Problem ::
Exactly the lines from the one containing "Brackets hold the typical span" to the final line below should be output, and no others.

Supplied data ::

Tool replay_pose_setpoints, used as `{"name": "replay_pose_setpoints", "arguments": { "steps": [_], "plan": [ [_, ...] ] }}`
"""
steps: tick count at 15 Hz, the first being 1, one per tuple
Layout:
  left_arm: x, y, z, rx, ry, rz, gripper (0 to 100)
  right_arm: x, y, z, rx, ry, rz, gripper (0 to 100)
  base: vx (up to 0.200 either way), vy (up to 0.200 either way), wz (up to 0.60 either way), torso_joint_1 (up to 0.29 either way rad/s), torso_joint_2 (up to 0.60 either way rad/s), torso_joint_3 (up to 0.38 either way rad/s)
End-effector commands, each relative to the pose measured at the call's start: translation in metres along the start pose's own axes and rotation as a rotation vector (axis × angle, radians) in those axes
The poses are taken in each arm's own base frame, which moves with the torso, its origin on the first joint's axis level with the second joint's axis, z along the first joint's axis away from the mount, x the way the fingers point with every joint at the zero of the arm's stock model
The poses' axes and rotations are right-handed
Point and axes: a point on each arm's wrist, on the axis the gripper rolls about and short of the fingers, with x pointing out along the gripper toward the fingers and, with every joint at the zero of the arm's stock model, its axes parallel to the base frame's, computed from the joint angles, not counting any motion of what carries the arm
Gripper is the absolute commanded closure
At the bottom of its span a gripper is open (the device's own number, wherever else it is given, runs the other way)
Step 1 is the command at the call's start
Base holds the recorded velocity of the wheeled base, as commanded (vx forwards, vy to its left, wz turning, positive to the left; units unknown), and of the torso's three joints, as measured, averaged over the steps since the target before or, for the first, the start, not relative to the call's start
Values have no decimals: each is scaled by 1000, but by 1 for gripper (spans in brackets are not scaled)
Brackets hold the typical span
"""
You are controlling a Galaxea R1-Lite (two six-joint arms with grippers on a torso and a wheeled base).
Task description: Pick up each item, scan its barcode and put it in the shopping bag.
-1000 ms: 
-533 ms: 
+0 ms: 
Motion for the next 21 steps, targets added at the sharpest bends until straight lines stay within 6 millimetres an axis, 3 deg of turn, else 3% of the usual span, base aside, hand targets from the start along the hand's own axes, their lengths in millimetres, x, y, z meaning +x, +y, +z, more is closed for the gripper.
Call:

Solution for this problem ::
Brackets hold the typical span
"""
You are controlling a Galaxea R1-Lite (two six-joint arms with grippers on a torso and a wheeled base).
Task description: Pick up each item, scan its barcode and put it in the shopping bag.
-1000 ms: 
-533 ms: 
+0 ms: 
Motion for the next 21 steps, targets added at the sharpest bends until straight lines stay within 6 millimetres an axis, 3 deg of turn, else 3% of the usual span, base aside, hand targets from the start along the hand's own axes, their lengths in millimetres, x, y, z meaning +x, +y, +z, more is closed for the gripper.
Call:

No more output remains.